• **ASSIGNMENT**: Nothing should appear in the answer except the line containing "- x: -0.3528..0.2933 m" and the lines following it through the end of the listing, each given exactly.

• **INFORMATION SHOWN**:
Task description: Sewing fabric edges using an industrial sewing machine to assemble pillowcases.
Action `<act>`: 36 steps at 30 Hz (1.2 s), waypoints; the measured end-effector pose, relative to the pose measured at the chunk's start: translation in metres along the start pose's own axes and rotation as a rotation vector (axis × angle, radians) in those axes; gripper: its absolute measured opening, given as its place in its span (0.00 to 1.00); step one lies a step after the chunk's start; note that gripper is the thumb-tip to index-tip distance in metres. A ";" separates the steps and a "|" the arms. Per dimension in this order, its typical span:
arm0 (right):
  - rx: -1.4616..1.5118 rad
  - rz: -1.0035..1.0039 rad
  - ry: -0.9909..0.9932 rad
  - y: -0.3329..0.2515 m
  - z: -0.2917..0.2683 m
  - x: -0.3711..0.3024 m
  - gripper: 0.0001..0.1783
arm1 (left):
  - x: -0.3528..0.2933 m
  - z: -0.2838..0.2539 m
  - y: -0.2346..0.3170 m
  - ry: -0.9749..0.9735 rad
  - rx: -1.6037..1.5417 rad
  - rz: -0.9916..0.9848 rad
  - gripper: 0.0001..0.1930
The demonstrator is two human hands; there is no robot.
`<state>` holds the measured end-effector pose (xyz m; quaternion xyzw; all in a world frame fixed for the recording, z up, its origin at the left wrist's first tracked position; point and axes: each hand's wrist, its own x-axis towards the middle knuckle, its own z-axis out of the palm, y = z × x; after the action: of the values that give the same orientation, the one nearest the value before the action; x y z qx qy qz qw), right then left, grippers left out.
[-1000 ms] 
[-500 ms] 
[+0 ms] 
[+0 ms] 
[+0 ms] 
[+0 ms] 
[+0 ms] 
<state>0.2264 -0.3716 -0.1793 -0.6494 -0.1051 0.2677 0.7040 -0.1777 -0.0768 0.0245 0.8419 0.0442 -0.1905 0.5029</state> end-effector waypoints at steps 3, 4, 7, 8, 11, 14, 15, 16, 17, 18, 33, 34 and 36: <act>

• **ANSWER SECTION**:
  - x: -0.3528..0.2933 m
  - z: -0.2838..0.2539 m
  - y: -0.2346..0.3170 m
  - ry: -0.9749..0.9735 rad
  - rx: -1.6037..1.5417 rad
  - rz: -0.9916..0.9848 rad
  - gripper: 0.0001..0.1930
The demonstrator is two human hands; there is no robot.
`<state>` holds the measured end-effector pose (xyz m; quaternion xyzw; all in a world frame fixed for the recording, z up, its origin at the left wrist's first tracked position; point and axes: each hand's wrist, its own x-axis towards the middle knuckle, its own z-axis out of the palm, y = z × x; after the action: of the values that give the same orientation, the one nearest the value before the action; x y z qx qy qz qw), right then left, grippers left out.
[-1000 ms] 
[-500 ms] 
[+0 ms] 
[+0 ms] 
[+0 ms] 
[+0 ms] 
[+0 ms] 
<state>0.2264 -0.3716 -0.1793 -0.6494 -0.1051 0.2677 0.7040 -0.1777 -0.0768 0.0245 0.8419 0.0442 -0.1905 0.5029</state> end-effector waypoints at steps 3, 4, 7, 8, 11, 14, 15, 16, 17, 18, 33, 34 and 36: <act>

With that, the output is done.